Hell’s writing in “I Dreamed…” is equal parts frustrating and illuminating.  His narrative structure is a bit haphazard, but it’s his analytical approach to the importance of punk and his place in it that is really interesting, because he doesn’t engage in personal myth-making but is instead brutally honest about his successes, failures, and their subsequent effect on his life as a musician and writer.  While clearly an irascible character, Hell’s street-smart intelligence shines through and makes his book more than just another sex, drugs, and rock ‘n roll screed.  Sure he touches on all of those subjects, but a navel-gazing exercise this is not, instead it’s a thoughtful examination of how all of those things played a part in making him who he is.

What’s really illuminating however, is Hell’s writing about the music itself, about why punk’s lack of professionalism is both a blessing…

“I love a racket.  I love it when it seems like a group is slipping in and out of phase, when something lags and then slides into a pocket, like hitting the number on a roulette wheel, a clatter, like the sound of the Johnny Burnette trio, like galloping horses’ hooves.  It’s like a baby learning how to walk, or a little bird just barely avoiding a crash to the dirt, or two kids losing their virginity.  It’s awkward but it’s riveting, and uplifting and funny.  In a way it’s the aural representation of that feeling that makes the first time people feel the possibilities of rock and roll music in themselves the benchmark of hope and freedom and euphoria.”

“I knew nothing about singing except that it was about emotion, and I had some instincts about the way to convey emotion rhythmically and in tones.  For me, singing was like throwing something as hard as I could to stop a threat in it’s tracks, or stating something beyond a doubt to reassure someone whose confidence I needed, as if everything depended on it.  I was aware that position and timing mattered, but I relied on instinct and subconsciously absorbed experience  to achieve them.  And the power came not from volume, in decibels, but from emotion, in revelation.  I had to be accurate not in pitch, but in emotional import, of which pitch was a subcategory.  There was something mystical about it or at least irrational about the process.  I had to trust that I could do it even though it required so much release.  It was like being in an extended firefight, a fierce exchange in which life was threatened but that slowed time so it was possible to take care.  I depended on the band to keep me on my feet and to compensate for my weaknesses.”

and a curse,

“For nearly the entire time I was a professional musician, I chose ignorance.  I depended on instinct and attitude rather than technical knowledge.  I regarded myself as a force of nature and an entity worthy of sustained attention.  I wrote and sang the songs and projected them via my physical self, and played bass, and it was the band’s purpose to follow my lead in providing an appropriate setting and accompaniment.  They were there to help construct the space consistent with me, a musical atmosphere I could breathe, in which I could act and carry out my intention.  That action took place in the medium of music but it was actually something else, a kind of aliveness.  I could hear its incarnation in music, but it was the aliveness that was the purpose of the rock and roll.  I know more than this now and I know how the record suffered for that approach of mine, but at the same time, it couldn’t have been otherwise, so fuck it.  It made for some great moments.”

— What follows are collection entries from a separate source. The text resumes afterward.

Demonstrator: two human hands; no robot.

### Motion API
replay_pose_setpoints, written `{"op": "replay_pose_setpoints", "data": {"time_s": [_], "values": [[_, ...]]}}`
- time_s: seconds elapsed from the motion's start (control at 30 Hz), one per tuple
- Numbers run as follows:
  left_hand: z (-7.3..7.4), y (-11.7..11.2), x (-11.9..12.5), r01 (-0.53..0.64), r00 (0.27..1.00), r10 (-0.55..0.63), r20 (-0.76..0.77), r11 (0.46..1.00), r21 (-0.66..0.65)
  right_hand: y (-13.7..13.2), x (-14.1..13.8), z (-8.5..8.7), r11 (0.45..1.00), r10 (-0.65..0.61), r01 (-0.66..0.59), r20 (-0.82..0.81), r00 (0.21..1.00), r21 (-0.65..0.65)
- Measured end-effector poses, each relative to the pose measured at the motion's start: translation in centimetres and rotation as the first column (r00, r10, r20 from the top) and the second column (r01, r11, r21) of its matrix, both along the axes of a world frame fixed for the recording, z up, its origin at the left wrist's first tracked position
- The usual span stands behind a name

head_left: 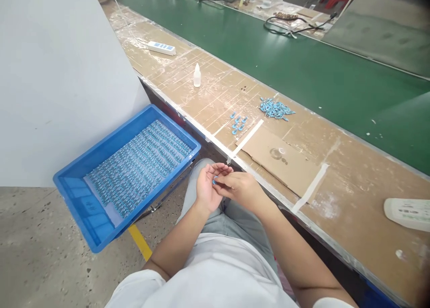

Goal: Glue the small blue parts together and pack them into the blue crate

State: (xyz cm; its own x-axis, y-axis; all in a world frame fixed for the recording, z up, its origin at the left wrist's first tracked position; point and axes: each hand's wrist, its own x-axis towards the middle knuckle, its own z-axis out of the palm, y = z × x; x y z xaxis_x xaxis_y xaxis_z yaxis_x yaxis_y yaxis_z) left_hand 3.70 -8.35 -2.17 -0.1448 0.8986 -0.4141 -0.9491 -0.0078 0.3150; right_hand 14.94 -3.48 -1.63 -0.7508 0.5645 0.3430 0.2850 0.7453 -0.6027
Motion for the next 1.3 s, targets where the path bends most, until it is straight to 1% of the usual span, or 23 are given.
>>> {"op": "replay_pose_setpoints", "data": {"time_s": [0.03, 0.07, 0.1, 0.13, 0.17, 0.23, 0.27, 0.33, 0.4, 0.47, 0.6, 0.7, 0.8, 0.87, 0.93, 0.97, 1.0, 1.03, 1.1, 1.17, 1.2, 1.27, 1.3], "values": [[0.2, -0.1, 0.1, 0.009, 1.0, -0.01, 0.007, 1.0, 0.008, -0.2, 0.1, 0.1, 0.997, -0.041, 0.038, -0.041, 0.998, -0.068], [0.4, -0.2, 0.1, 0.016, 1.0, -0.016, 0.02, 1.0, 0.012, -0.4, 0.2, 0.3, 0.98, -0.11, 0.091, -0.102, 0.989, -0.179], [0.6, -0.3, 0.1, 0.023, 0.999, -0.023, 0.04, 1.0, 0.012, -0.7, 0.2, 0.5, 0.935, -0.208, 0.146, -0.167, 0.964, -0.324], [0.8, -0.4, 0.0, 0.029, 0.998, -0.029, 0.063, 1.0, 0.01, -1.0, 0.2, 0.8, 0.857, -0.318, 0.181, -0.219, 0.923, -0.483], [1.0, -0.5, 0.0, 0.034, 0.996, -0.034, 0.081, 0.999, 0.009, -1.2, 0.2, 1.0, 0.756, -0.423, 0.187, -0.25, 0.871, -0.628], [1.2, -0.8, 0.0, 0.054, 0.994, -0.056, 0.095, 0.998, 0.028, -1.6, 0.0, 1.4, 0.559, -0.568, 0.129, -0.266, 0.779, -0.819], [1.2, -1.0, 0.1, 0.076, 0.993, -0.08, 0.09, 0.996, 0.047, -1.7, -0.1, 1.6, 0.489, -0.608, 0.09, -0.265, 0.748, -0.868], [1.1, -1.5, 0.4, 0.119, 0.991, -0.124, 0.057, 0.989, 0.086, -1.8, -0.2, 1.8, 0.399, -0.655, 0.031, -0.261, 0.709, -0.916], [0.8, -1.9, 0.9, 0.143, 0.989, -0.144, 0.009, 0.984, 0.106, -1.9, -0.3, 2.0, 0.345, -0.678, -0.001, -0.25, 0.691, -0.939], [0.6, -2.2, 1.5, 0.135, 0.99, -0.13, -0.053, 0.986, 0.099, -2.0, -0.2, 2.2, 0.312, -0.695, -0.021, -0.243, 0.676, -0.95], [0.1, -2.2, 2.5, 0.056, 0.992, -0.049, -0.113, 0.997, 0.056, -2.3, 0.0, 2.5, 0.295, -0.686, -0.029, -0.233, 0.689, -0.955], [-0.2, -1.9, 2.6, -0.002, 0.996, 0.005, -0.092, 0.999, 0.036, -2.3, 0.0, 2.6, 0.337, -0.645, 0.054, -0.189, 0.74, -0.94], [-0.4, -1.6, 2.2, -0.003, 0.999, 0.003, -0.032, 1.0, 0.023, -2.2, 0.2, 2.8, 0.436, -0.586, 0.169, -0.136, 0.799, -0.884], [-0.5, -1.4, 1.7, -0.009, 1.0, 0.009, 0.014, 1.0, 0.026, -1.6, 1.0, 3.2, 0.547, -0.54, 0.234, -0.125, 0.832, -0.804], [-0.5, -1.3, 1.2, -0.023, 0.998, 0.022, 0.051, 0.999, 0.027, -0.1, 2.3, 3.7, 0.68, -0.549, 0.362, -0.116, 0.827, -0.638], [-0.6, -1.3, 1.0, -0.029, 0.998, 0.028, 0.063, 0.999, 0.022, 1.2, 3.2, 4.0, 0.722, -0.585, 0.457, -0.105, 0.804, -0.519], [-0.7, -1.3, 0.7, -0.034, 0.997, 0.033, 0.072, 0.999, 0.014, 2.8, 4.3, 4.1, 0.733, -0.634, 0.559, -0.093, 0.767, -0.388], [-0.8, -1.4, 0.5, -0.039, 0.996, 0.039, 0.077, 0.999, 0.003, 4.9, 5.4, 4.1, 0.711, -0.69, 0.652, -0.082, 0.719, -0.263], [-1.0, -1.5, 0.1, -0.05, 0.995, 0.051, 0.08, 0.999, -0.015, 9.9, 8.0, 3.3, 0.617, -0.786, 0.781, -0.028, 0.617, -0.098], [-1.2, -1.6, -0.2, -0.055, 0.995, 0.057, 0.081, 0.998, -0.029, 15.3, 10.6, 1.6, 0.559, -0.828, 0.829, 0.033, 0.56, -0.023], [-1.2, -1.6, -0.2, -0.056, 0.995, 0.059, 0.08, 0.998, -0.038, 17.7, 11.7, 0.5, 0.528, -0.845, 0.849, 0.101, 0.525, 0.007], [-1.4, -1.7, -0.3, -0.065, 0.995, 0.069, 0.073, 0.997, -0.05, 21.6, 13.5, -1.9, 0.484, -0.857, 0.874, 0.233, 0.46, 0.054], [-1.4, -1.7, -0.3, -0.072, 0.995, 0.075, 0.07, 0.996, -0.053, 22.9, 14.0, -3.0, 0.466, -0.854, 0.883, 0.284, 0.435, 0.049]]}}
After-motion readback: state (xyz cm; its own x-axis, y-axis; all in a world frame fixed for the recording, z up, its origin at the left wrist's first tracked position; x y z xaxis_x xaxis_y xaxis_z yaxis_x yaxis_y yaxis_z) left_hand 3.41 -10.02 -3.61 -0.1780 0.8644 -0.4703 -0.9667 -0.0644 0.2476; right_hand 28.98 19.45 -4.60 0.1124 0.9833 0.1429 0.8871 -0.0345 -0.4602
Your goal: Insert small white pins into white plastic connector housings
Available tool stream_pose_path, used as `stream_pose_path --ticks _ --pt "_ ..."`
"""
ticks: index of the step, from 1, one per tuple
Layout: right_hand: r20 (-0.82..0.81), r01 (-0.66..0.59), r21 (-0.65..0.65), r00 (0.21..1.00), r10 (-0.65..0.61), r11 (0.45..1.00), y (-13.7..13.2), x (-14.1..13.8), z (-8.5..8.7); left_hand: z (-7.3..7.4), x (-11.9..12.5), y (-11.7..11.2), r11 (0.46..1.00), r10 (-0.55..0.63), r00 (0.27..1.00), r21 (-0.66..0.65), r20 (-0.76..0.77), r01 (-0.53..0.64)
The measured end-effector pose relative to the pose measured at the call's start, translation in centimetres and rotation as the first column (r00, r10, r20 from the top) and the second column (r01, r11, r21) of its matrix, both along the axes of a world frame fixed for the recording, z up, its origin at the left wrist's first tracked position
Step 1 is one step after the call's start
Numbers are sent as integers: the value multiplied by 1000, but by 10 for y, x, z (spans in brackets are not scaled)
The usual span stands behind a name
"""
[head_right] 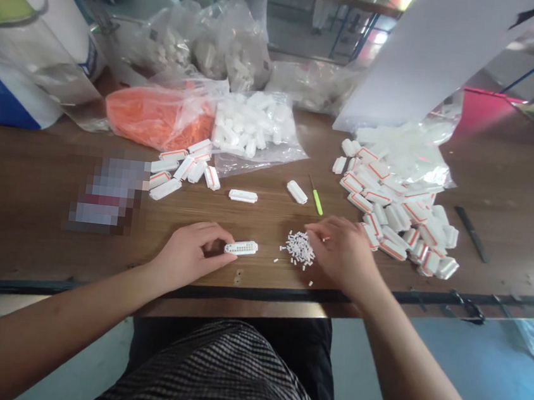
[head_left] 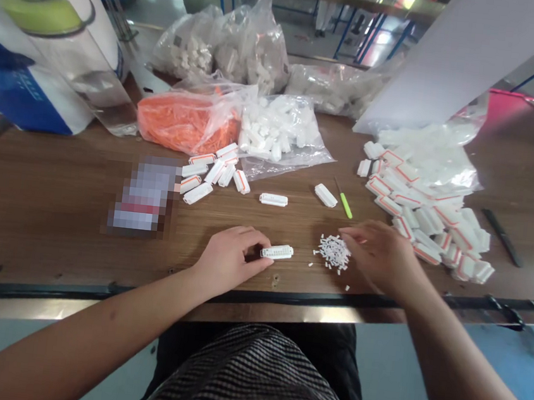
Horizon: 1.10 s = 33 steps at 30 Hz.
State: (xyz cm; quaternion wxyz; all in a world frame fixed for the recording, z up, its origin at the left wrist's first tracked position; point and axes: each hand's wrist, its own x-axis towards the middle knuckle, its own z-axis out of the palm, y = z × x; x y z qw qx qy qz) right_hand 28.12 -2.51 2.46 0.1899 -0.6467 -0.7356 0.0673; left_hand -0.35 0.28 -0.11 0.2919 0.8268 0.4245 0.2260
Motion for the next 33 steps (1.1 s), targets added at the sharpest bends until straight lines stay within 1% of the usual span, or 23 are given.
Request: stream_pose_path --ticks 2,4,5,7,11,16,19,21,27,33 --pt "-3 92 -159 996 -93 983 2 27 0 1 0 0 1000 -2 1000 10 -7 2" --pt "-15 136 -244 990 -144 960 3 44 0 1 0 1 1000 -4 1000 17 -13 4" --pt "-26 142 -265 988 -154 954 3 49 0 1 0 1 1000 -5 1000 21 -12 5" --pt "-49 134 -281 987 -154 950 3 52 -3 0 0 1 1000 -11 1000 29 -10 11" --pt "-76 112 -322 987 -144 940 5 48 -6 -1 -1 1 999 -16 1000 33 -2 16" --pt "-5 140 -396 988 -155 908 10 44 -1 -1 0 1 1000 -8 1000 19 -7 8" --pt "-3 126 -433 990 -141 892 14 43 1 -1 0 1 1000 -6 1000 13 -7 6" --pt "-10 122 -438 990 -140 891 15 43 1 0 0 1 1000 -4 1000 10 -4 4" --pt "-86 88 -370 988 -129 925 13 45 -2 -1 0 1 1000 -9 1000 10 0 9" --pt "-37 135 -391 986 -162 910 8 48 0 -2 0 1 999 -10 1000 30 1 10"
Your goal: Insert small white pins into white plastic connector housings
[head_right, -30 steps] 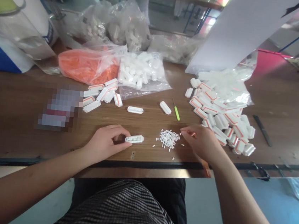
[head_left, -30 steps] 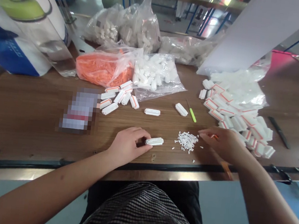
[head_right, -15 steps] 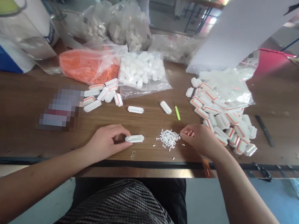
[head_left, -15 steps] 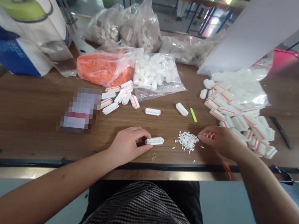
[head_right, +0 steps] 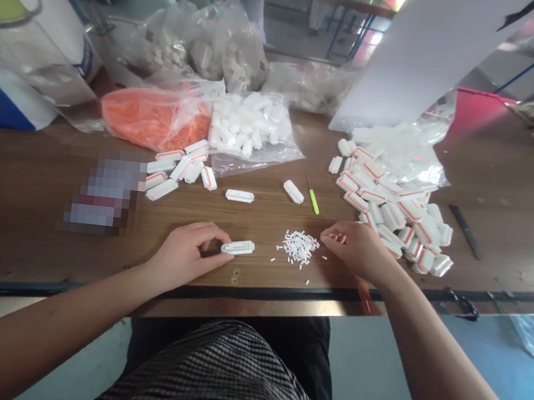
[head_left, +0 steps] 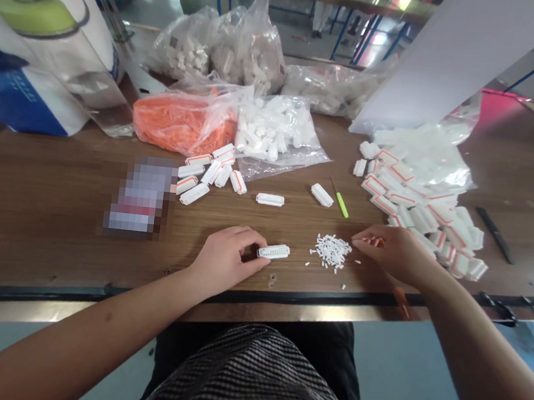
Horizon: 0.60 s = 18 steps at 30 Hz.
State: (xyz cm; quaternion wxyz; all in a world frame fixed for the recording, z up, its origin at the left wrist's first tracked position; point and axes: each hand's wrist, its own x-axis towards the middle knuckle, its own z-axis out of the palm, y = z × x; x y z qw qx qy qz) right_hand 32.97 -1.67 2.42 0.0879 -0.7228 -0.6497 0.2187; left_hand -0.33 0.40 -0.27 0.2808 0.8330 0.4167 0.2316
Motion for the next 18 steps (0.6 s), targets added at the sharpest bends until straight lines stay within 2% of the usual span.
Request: stream_pose_path --ticks 7,13,16,18 --pt "0 -2 28 1000 2 1000 -3 4 -2 0 -1 0 1000 -3 1000 21 14 2" --pt "71 -4 63 997 0 998 -4 1 -3 0 -1 0 1000 0 1000 1 2 0" --pt "91 25 78 995 -32 997 -5 -7 -2 0 0 0 1000 7 1000 -10 -1 -7" --pt "52 30 141 998 -38 990 -7 -19 1 0 0 -1 1000 10 1000 -16 2 -10"
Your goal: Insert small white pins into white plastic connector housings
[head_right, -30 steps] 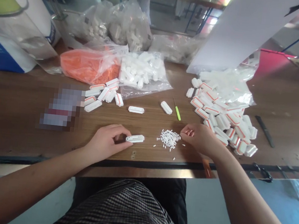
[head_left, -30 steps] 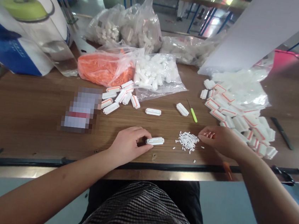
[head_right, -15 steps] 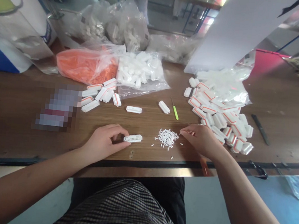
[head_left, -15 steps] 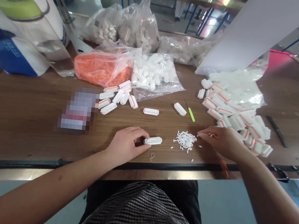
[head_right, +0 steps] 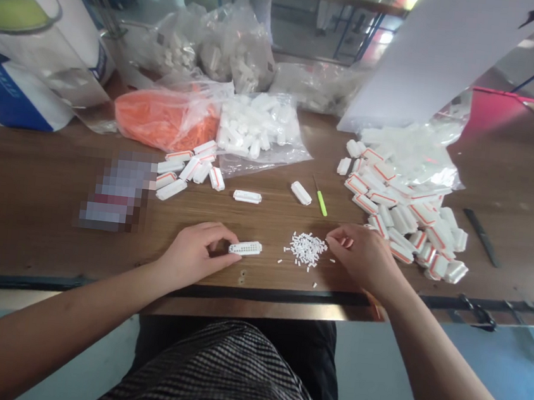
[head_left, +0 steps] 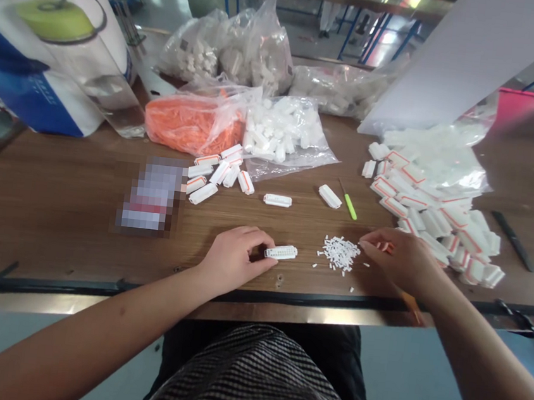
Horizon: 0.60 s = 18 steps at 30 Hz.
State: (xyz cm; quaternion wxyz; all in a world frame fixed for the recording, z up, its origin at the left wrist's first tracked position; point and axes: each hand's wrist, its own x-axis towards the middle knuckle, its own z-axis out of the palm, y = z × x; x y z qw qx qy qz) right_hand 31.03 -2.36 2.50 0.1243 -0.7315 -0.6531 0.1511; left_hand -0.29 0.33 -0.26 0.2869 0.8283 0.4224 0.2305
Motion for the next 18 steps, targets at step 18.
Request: stream_pose_path --ticks 18 --pt "-18 -544 261 823 567 798 4 -109 -2 0 2 -1 998 18 1000 -53 13 -18"
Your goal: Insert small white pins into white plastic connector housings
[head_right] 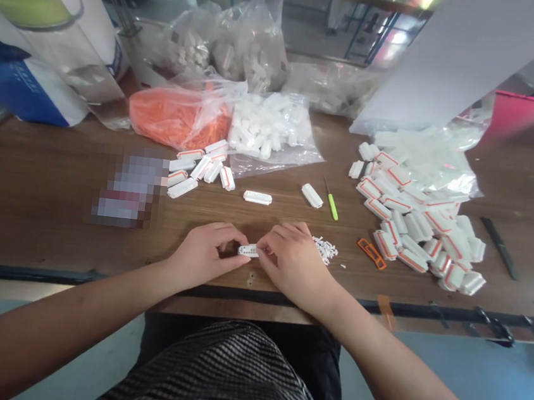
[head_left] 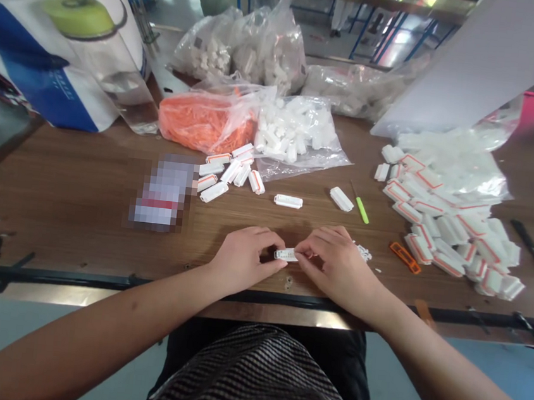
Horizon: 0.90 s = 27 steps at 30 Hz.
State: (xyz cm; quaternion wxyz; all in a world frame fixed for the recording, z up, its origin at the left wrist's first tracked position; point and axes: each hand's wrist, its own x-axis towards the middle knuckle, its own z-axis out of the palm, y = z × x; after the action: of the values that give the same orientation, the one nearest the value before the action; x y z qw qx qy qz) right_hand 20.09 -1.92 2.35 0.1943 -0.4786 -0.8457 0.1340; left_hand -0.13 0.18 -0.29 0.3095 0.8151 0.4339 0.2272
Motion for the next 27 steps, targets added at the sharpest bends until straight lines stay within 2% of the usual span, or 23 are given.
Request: stream_pose_path --ticks 9,13,18,20,23,25,27 --pt "167 -104 102 982 86 989 -2 -2 9 0 -1 0 1000 -8 1000 0 -8 8" --pt "186 -96 132 980 70 987 -7 -1 11 2 0 0 1000 -10 1000 0 -8 10" --pt "295 -123 263 954 42 957 -15 -9 4 0 -1 0 1000 -6 1000 5 -13 6" --pt "290 -123 274 956 40 954 -16 -10 3 0 -1 0 1000 -3 1000 15 -11 3" --pt "127 2 207 991 -29 978 -11 5 7 0 -1 1 1000 -4 1000 22 -16 5" --pt "28 181 130 982 -186 975 -4 29 9 1 -1 1 1000 -4 1000 21 -22 5" --pt "85 375 22 923 -376 927 4 57 10 2 -1 1 1000 -10 1000 27 -25 10"
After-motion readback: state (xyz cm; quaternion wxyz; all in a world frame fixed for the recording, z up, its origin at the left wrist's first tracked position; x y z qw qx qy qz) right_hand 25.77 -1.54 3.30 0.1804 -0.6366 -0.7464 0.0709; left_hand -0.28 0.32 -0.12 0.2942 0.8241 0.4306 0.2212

So while he played or partied with a who’s who of the NY and London punk scenes, Hell clearly loved the music and his insights on the role each of the major punk rock icons played in making it an artistic movement is revelatory.  Whether he’s speaking about Johnny Thunders charisma or Dee Dee Ramone’s “cute dizzy-dumb persona”, he tries to lock-in on what made them special, but without the mythology ever present in most discussions of the punk scene,

“In rock and roll, in show business, there’s not much value placed on integrity.  People say and do what serves their interests and what seems entertaining.  That’s just as well, if for no other reason than it’s inevitable.  Ultimately, what difference does it make what actually happened?  Things look different from different perspectives, and the conquerors write history; and what reality do the stories of the past have except as entertainment and mythology?  Obviously, “reality” is slippery anyway.  “Print the legend,” as advised in The Man Who Shot Liberty Valance.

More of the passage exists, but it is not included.